**Problem to work on**:
Return nothing but the lines from the one with "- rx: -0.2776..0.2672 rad" through the one with "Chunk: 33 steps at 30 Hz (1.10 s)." in the data below, word for word and without pictures.

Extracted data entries

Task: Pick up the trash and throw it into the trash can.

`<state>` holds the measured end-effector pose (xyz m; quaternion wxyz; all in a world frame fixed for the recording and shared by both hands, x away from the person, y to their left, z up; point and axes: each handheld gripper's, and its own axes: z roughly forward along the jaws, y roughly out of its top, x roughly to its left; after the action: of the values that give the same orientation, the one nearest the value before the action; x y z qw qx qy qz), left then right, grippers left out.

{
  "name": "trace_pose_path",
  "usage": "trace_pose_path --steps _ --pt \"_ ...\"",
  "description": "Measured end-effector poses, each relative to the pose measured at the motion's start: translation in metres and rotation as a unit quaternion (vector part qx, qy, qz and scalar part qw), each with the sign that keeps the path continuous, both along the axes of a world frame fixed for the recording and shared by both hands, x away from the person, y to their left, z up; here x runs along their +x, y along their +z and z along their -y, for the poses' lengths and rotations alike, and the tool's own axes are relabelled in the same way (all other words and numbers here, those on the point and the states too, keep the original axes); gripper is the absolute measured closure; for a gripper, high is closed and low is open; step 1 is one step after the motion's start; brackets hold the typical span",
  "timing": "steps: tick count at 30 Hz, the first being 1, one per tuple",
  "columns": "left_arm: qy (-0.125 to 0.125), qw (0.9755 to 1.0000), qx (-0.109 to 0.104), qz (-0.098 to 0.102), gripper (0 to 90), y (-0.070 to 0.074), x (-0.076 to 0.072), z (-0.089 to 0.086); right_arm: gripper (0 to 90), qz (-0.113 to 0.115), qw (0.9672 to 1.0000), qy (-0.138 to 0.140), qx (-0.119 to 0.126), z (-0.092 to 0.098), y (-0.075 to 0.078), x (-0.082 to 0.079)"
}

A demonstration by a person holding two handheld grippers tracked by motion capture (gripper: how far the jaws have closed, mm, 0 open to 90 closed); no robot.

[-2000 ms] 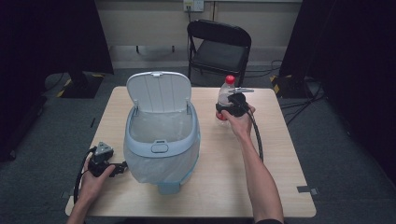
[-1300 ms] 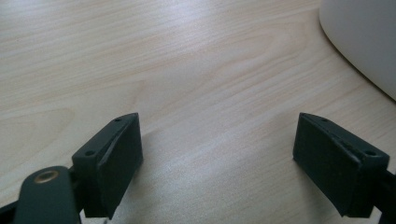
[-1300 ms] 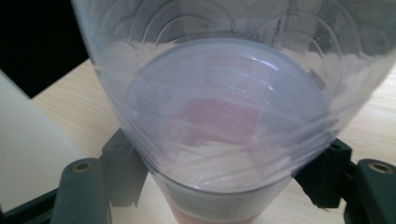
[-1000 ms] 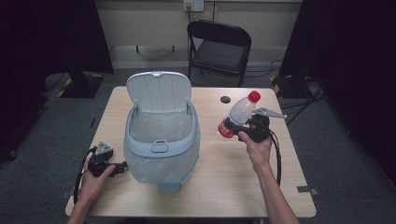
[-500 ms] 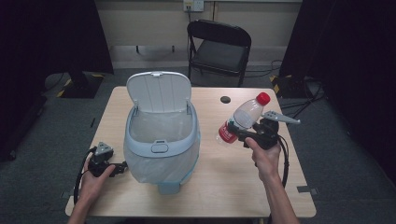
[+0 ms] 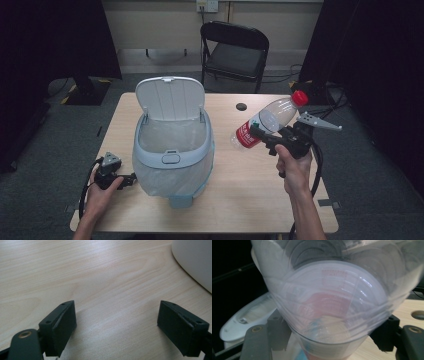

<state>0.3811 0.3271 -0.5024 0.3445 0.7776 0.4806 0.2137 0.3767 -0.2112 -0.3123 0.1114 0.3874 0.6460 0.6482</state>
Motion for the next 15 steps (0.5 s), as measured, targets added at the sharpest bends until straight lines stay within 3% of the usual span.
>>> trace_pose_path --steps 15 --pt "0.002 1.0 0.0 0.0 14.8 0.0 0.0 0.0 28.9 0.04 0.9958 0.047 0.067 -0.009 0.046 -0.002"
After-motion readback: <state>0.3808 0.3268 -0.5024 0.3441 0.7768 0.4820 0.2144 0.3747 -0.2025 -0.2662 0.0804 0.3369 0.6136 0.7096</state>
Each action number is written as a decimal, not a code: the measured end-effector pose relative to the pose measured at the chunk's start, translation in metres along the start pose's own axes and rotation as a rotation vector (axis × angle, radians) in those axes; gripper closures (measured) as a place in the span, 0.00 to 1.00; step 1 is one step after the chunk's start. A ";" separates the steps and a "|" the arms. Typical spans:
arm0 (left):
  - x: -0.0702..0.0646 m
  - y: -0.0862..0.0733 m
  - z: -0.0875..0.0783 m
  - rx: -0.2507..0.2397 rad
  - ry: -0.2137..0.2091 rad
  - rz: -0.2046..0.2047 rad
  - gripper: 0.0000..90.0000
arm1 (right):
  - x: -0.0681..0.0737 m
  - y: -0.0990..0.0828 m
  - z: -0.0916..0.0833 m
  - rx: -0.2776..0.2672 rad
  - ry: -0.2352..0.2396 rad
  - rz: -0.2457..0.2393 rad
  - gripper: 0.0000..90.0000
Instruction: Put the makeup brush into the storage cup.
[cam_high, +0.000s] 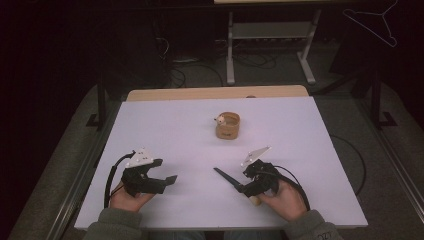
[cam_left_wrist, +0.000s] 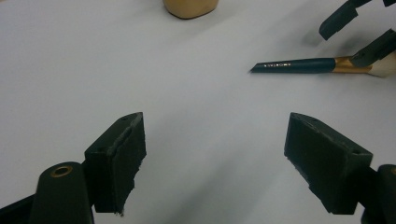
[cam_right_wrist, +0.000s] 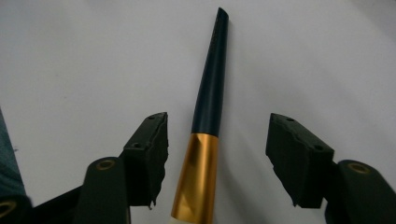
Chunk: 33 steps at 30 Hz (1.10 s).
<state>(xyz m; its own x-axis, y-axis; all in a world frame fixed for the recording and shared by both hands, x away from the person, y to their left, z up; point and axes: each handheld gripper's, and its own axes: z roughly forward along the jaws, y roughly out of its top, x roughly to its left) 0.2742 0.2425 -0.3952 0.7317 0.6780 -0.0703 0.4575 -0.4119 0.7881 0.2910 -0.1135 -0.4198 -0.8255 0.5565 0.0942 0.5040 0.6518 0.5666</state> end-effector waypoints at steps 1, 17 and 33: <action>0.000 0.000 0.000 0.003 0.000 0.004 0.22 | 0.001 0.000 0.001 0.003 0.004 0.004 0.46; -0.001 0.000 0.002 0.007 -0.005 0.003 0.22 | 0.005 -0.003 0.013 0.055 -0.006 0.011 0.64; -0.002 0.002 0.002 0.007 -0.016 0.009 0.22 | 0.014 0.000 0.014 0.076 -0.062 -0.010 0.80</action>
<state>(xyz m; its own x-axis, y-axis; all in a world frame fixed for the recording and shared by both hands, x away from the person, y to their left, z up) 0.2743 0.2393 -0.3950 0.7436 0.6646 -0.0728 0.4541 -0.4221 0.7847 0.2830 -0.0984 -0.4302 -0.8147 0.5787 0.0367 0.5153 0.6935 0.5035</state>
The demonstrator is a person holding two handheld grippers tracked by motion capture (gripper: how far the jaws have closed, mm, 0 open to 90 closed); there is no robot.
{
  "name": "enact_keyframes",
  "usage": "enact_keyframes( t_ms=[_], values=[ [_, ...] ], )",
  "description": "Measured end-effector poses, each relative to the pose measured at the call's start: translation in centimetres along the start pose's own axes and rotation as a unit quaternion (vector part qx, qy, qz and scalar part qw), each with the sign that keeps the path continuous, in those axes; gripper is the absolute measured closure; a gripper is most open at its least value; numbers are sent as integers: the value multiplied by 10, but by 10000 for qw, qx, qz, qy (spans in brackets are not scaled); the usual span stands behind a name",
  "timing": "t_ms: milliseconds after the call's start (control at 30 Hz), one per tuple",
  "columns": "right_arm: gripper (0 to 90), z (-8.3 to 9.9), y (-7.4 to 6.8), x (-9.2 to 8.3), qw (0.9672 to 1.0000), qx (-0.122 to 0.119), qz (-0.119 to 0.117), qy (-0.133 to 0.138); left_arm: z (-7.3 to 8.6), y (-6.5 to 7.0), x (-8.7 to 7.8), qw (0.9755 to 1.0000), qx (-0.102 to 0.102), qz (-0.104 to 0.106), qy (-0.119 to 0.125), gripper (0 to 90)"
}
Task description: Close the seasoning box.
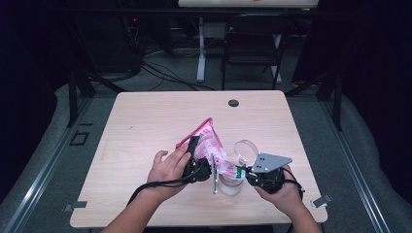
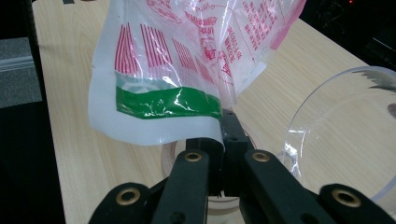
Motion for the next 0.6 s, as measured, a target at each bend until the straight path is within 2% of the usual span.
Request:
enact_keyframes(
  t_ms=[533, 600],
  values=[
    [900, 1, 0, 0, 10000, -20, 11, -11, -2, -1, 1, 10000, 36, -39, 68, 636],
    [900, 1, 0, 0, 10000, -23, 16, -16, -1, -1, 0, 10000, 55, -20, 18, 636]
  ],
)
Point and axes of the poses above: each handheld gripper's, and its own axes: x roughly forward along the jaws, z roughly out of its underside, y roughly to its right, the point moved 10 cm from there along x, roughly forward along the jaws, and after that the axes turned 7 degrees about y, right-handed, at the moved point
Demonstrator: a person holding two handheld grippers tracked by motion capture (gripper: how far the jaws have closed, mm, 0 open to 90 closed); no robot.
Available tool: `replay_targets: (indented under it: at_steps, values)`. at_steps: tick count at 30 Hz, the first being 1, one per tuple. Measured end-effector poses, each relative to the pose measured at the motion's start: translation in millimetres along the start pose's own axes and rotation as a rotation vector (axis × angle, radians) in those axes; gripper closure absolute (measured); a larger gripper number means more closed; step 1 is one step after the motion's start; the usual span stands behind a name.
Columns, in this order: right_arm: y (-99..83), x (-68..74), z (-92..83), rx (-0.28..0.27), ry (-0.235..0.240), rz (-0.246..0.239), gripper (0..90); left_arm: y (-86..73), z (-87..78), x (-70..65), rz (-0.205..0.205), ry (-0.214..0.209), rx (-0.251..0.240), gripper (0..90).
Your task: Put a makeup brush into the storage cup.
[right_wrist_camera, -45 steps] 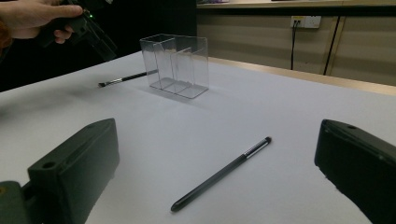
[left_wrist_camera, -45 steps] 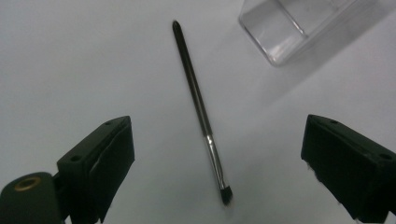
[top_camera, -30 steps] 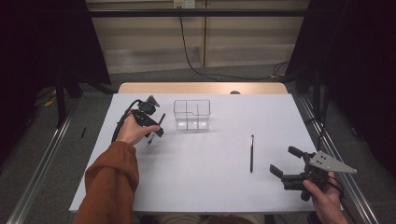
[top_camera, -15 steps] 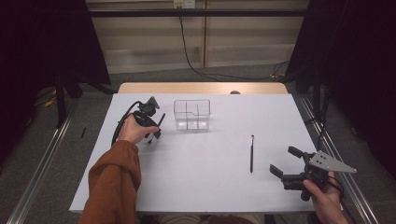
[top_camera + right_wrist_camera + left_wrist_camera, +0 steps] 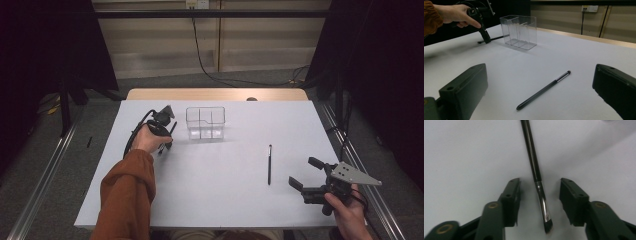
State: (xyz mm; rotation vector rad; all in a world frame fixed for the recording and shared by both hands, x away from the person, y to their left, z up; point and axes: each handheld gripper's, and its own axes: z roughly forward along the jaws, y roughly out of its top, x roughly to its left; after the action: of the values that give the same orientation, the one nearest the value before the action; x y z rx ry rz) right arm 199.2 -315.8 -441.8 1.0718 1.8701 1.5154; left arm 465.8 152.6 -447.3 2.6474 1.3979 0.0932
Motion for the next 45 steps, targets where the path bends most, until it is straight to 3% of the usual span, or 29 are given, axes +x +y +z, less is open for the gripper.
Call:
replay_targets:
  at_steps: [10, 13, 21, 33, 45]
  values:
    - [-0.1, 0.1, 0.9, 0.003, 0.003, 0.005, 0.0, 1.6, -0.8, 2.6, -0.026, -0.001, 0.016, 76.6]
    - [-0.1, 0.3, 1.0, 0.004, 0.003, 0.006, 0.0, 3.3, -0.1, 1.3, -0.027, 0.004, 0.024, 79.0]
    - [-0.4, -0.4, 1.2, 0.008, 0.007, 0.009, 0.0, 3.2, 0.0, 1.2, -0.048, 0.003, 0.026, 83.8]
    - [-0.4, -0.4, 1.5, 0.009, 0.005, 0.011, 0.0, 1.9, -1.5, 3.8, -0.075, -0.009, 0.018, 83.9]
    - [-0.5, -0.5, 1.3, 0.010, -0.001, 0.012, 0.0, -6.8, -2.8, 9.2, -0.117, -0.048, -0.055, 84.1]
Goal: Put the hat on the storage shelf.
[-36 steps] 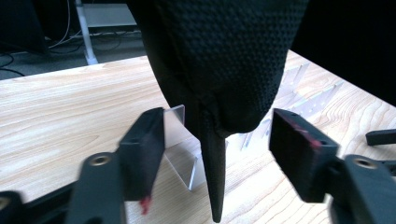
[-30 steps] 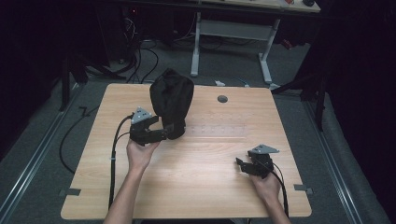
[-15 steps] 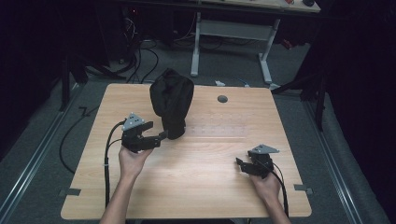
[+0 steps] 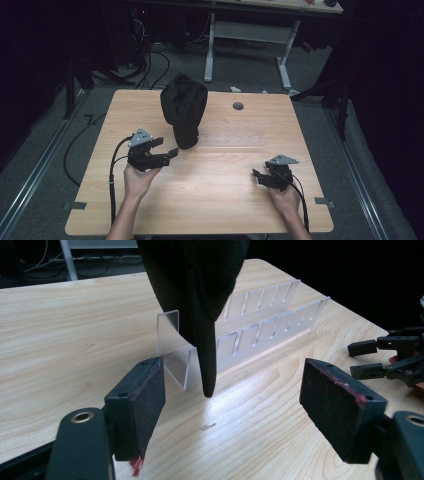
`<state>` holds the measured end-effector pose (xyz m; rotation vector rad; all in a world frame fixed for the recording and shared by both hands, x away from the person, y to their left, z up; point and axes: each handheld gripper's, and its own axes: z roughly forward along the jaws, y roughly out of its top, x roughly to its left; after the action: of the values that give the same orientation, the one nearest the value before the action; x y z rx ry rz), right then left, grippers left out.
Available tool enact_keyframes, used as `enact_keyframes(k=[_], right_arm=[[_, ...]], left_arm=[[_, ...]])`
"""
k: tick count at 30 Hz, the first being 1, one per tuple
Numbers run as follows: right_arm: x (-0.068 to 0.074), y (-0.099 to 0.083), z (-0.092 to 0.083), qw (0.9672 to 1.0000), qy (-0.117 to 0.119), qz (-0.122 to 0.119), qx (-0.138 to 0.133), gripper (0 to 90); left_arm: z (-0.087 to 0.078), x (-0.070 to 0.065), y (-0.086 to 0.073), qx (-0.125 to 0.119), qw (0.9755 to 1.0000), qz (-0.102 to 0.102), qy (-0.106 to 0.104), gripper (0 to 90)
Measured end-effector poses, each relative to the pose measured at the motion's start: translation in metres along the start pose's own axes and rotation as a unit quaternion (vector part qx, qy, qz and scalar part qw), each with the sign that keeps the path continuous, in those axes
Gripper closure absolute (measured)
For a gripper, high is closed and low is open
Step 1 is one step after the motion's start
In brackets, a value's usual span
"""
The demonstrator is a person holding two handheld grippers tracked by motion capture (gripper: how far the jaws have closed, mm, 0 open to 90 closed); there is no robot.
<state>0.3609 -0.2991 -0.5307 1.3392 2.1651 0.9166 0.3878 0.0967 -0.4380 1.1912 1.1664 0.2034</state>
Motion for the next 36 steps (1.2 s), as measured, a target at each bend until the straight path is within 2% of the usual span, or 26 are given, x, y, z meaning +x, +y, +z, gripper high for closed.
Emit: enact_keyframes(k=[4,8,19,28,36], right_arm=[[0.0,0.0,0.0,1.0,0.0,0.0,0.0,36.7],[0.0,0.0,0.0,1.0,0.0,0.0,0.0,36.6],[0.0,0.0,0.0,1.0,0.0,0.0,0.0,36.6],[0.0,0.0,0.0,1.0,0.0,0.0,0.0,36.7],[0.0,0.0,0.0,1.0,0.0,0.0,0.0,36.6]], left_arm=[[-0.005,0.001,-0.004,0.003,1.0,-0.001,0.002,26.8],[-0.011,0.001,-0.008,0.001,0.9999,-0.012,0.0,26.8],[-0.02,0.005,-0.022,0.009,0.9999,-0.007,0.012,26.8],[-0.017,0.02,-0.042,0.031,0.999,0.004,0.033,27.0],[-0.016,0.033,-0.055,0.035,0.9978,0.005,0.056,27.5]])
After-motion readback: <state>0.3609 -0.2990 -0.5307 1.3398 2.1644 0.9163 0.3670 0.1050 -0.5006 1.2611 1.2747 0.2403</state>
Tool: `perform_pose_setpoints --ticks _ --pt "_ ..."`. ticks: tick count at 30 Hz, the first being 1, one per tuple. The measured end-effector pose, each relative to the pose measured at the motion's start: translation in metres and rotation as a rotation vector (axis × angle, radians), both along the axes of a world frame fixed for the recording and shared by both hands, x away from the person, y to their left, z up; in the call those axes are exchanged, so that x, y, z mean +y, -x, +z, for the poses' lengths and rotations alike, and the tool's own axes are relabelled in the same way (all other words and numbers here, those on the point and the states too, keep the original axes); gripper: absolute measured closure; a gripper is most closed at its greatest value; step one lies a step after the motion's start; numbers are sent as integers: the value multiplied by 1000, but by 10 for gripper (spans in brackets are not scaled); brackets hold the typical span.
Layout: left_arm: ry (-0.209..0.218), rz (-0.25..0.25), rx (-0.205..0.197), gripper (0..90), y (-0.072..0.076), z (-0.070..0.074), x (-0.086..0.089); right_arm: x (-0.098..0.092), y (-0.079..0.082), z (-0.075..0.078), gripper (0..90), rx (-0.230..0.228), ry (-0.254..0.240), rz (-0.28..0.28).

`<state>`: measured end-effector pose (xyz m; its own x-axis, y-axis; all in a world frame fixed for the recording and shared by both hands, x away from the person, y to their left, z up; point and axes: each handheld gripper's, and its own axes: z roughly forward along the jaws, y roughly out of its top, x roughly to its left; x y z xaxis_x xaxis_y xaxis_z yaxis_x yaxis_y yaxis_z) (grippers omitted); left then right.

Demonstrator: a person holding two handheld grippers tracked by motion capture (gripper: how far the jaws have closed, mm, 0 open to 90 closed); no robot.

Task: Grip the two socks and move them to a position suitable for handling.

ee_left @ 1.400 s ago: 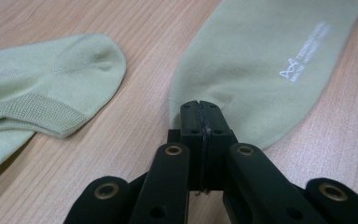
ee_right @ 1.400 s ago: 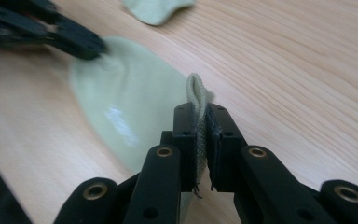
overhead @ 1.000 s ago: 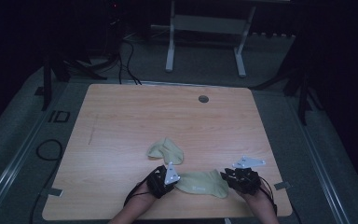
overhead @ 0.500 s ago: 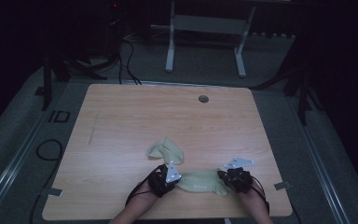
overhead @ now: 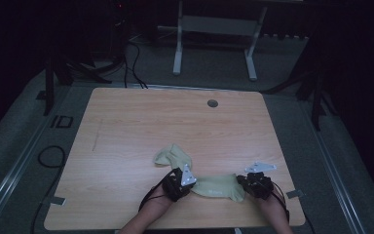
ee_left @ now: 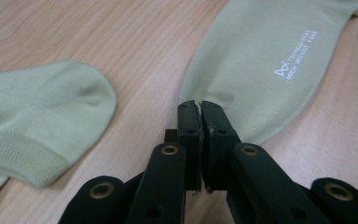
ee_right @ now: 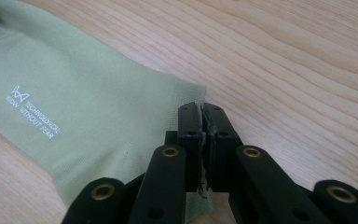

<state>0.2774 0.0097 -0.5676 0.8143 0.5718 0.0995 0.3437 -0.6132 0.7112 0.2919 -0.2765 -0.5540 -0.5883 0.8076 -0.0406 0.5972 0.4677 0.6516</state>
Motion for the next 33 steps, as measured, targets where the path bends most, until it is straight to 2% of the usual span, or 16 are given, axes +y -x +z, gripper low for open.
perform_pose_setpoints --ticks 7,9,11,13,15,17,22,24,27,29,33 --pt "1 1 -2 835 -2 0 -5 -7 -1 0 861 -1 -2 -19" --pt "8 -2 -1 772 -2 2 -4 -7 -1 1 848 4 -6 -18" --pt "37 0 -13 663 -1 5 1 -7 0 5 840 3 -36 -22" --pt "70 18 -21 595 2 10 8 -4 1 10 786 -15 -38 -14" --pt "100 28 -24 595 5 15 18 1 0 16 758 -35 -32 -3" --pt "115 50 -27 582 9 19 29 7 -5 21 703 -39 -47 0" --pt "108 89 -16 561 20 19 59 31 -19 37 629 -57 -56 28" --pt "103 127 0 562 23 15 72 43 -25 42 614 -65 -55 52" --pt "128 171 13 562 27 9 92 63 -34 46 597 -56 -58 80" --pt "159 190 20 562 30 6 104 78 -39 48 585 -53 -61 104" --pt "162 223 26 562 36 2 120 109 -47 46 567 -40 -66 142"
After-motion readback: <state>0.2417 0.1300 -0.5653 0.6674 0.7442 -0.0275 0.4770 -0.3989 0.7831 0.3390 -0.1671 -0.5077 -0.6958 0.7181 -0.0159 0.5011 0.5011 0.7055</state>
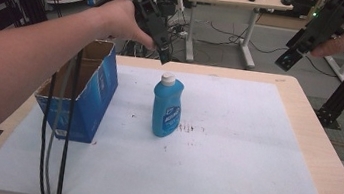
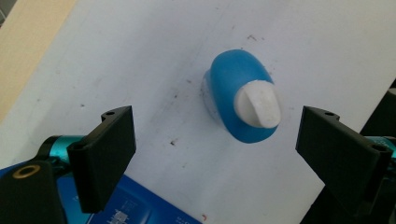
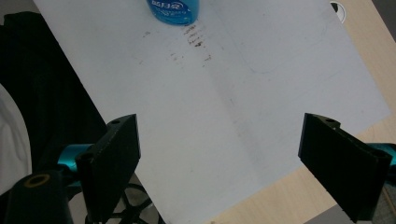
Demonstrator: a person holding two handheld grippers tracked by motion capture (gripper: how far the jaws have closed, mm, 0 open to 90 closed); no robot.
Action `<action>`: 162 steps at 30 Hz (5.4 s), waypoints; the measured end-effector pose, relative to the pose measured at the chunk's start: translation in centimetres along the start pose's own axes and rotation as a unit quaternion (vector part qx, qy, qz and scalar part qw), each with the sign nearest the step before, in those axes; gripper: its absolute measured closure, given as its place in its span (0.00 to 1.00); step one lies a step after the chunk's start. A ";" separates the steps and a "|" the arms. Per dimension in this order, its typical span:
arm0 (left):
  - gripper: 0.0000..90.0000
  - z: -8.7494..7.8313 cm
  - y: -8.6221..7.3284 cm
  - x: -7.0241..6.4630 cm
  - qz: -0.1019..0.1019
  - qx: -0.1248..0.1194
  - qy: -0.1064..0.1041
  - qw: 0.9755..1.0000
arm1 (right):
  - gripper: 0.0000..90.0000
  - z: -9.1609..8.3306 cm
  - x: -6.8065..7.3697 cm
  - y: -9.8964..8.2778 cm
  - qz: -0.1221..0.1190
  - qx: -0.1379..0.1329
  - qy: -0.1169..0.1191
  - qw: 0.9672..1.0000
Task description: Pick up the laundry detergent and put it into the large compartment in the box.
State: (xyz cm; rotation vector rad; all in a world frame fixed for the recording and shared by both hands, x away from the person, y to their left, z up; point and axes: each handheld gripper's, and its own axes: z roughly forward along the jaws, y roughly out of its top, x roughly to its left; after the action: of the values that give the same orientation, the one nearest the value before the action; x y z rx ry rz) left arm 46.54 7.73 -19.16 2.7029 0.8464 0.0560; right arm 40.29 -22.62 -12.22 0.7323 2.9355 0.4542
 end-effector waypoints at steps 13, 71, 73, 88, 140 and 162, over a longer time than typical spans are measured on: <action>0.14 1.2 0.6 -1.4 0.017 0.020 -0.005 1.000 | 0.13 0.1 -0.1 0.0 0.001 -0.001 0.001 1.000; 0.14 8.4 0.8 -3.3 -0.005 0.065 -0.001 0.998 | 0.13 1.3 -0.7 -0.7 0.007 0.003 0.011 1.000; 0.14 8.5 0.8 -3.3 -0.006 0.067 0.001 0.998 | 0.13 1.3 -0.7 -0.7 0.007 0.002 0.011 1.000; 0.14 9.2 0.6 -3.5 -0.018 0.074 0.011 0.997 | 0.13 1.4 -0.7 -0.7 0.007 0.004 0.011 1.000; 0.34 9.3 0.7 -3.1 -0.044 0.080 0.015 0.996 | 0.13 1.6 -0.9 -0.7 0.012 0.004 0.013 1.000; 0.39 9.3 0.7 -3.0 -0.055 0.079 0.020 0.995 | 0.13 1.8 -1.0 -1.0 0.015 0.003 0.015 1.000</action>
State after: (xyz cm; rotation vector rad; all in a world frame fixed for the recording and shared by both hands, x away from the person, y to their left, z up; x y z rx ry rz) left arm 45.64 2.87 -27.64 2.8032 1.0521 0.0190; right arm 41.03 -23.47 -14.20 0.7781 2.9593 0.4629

**Answer to this problem**:
  - rx: -0.2776..0.2672 rad
  - ry: -0.2352..0.2396 rad
  - rz: -0.2457..0.2393 rad
  - gripper: 0.0000..90.0000
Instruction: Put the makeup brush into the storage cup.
[cam_high, +0.000s] 
[cam_left_wrist, +0.000s] 
[cam_right_wrist, +0.000s] 
Chunk: 33 steps at 30 Hz (1.10 s).

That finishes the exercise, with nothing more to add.